Happy Thanksgiving! I'm not a fan of turkey or overeating really, but I think that this is one of the most important holidays of the year. Even those who do not live in the United States should create some holiday equivalent. No other holiday really fosters the feelings of family and welcome nearly as well as Thanksgiving does. After all, as the name states, the holiday was designed basically to give people the opportunity to count their blessings and give thanks.

Even though I haven't been to a big family Thanksgiving for the past four years now, even small gatherings with my parents, siblings, and a few friends have been wonderful. I can feel truly relaxed for Thanksgiving in ways that I cannot for other holidays - Christmas included. Although Christmas is probably my favorite holiday, with it comes added stressors such as travel arrangements, gift buying, and gift receiving, too. For Thanksgiving I consider my day well-spent if I simply stay at home with a few others, indulge in lots of guilt-free food (hey, the holiday only occurs once a year), and watch tv or play some games.

I'd like to imagine that others can understand my feelings. What disappoints me, however, is that America is such a commercial holiday that we as consumers are not allowed to take a break, even for a minute. I feel as though as soon as Halloween decorations are taken down from store windows, they are replaced with Christmas ones. Like I said, I love Christmas. I really do. But everything in it's own time. I feel as though Thanksgiving is practically ignored as a holiday. I know, all this stuff about commercialism. A friend of mine who works in retail says that stores need to spring right into Christmas after Halloween for sales-purposes. I can understand that to some degree, but it still saddens me. I feel as though everything is much more rushed in our society as it is. I wish that our holidays didn't have to be as well.
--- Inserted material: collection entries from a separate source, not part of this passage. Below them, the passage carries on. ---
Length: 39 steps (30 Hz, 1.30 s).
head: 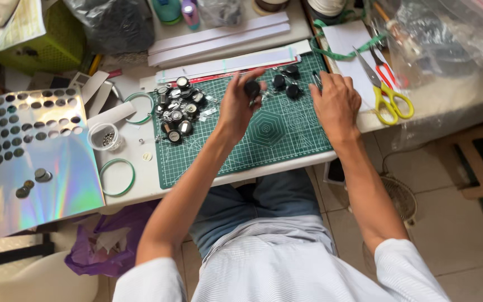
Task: The person assembles small keychain components on a green cutting mat. They attach metal rings to black circular parts, use pliers to secure the rings, and place finished units aside. The process is repeated with multiple identical parts.
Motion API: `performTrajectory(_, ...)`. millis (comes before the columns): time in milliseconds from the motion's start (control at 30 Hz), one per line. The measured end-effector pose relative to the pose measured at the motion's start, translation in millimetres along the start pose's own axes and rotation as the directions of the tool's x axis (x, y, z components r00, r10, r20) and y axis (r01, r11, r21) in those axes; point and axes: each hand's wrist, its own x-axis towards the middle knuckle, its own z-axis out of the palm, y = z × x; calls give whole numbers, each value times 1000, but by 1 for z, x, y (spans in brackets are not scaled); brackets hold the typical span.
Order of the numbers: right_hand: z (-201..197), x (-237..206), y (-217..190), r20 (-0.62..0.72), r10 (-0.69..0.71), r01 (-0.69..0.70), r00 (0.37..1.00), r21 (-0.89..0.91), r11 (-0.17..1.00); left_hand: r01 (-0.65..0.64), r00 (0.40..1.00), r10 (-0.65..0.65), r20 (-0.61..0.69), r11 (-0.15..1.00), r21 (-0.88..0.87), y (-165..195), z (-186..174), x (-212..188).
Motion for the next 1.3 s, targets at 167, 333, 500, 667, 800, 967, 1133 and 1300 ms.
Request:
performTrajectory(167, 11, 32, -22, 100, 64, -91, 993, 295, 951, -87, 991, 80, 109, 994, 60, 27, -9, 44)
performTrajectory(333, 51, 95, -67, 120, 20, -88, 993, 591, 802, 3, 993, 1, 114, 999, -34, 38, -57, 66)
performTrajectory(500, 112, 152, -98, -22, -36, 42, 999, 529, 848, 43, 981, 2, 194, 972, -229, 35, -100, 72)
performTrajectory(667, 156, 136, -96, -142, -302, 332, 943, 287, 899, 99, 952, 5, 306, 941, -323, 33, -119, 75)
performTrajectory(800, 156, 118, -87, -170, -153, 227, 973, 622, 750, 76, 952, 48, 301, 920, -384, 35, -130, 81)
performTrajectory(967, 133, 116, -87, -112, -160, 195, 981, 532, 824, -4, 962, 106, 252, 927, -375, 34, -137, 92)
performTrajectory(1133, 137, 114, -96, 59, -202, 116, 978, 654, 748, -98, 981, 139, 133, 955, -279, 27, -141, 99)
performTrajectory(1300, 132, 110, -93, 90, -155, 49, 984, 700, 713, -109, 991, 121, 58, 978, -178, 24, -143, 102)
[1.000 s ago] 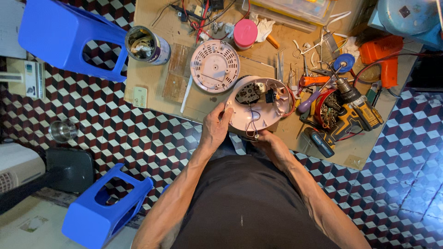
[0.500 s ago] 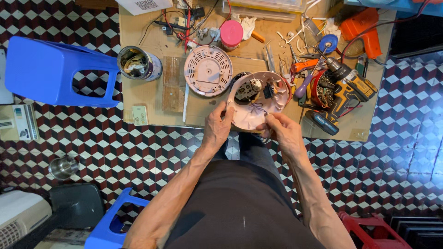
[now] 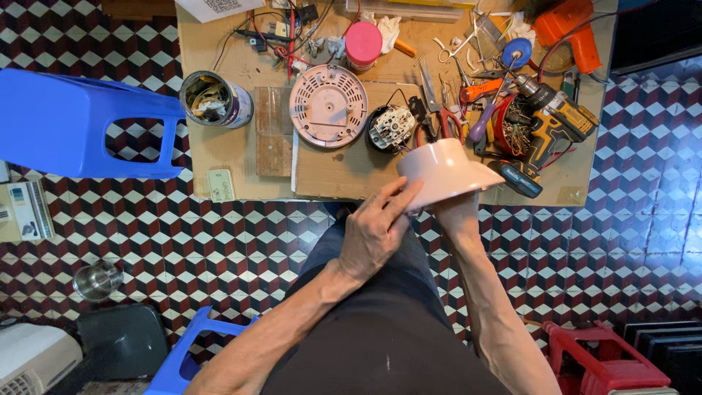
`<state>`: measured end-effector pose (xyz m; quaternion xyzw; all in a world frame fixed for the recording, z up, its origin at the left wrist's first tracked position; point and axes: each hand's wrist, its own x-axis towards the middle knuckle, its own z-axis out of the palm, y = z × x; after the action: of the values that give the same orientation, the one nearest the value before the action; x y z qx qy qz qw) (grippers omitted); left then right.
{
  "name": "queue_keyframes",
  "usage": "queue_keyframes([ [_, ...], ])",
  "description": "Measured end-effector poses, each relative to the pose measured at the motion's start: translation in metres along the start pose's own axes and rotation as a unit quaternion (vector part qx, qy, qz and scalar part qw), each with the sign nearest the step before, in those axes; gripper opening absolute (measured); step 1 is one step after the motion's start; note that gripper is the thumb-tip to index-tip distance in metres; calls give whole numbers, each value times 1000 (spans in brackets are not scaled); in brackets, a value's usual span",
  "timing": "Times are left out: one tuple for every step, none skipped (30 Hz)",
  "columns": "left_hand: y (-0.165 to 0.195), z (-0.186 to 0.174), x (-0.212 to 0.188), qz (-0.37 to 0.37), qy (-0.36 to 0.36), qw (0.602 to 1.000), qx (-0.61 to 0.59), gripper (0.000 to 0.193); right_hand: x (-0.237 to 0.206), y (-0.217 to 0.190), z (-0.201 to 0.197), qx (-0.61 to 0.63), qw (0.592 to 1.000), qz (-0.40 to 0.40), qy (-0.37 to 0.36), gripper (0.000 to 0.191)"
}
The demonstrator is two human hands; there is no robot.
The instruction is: The person disassembles a small electrical appliance, cleans the housing with a cloth, and reassembles the motor and housing components using a screwdriver. The person handles the motor, housing, and wires throughout the process.
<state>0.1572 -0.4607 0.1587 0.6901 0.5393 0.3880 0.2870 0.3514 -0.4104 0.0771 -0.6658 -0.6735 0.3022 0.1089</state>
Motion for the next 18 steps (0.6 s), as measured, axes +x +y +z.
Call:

But as long as people are buying into this sort of mentality, it's not going to go away. Another facet of commercialism that's hard to ignore: if the demand is there, bring in the supply! I'm not bitter exactly, just a bit saddened. I can't really pull the nostalgia card, since I don't remember what it was like when I was little, and perhaps nothing has really changed in this respect. But still. I can only hope that this constant need to rush and be on-top - or even a desire to be prepared far in advance - for things will eventually die down.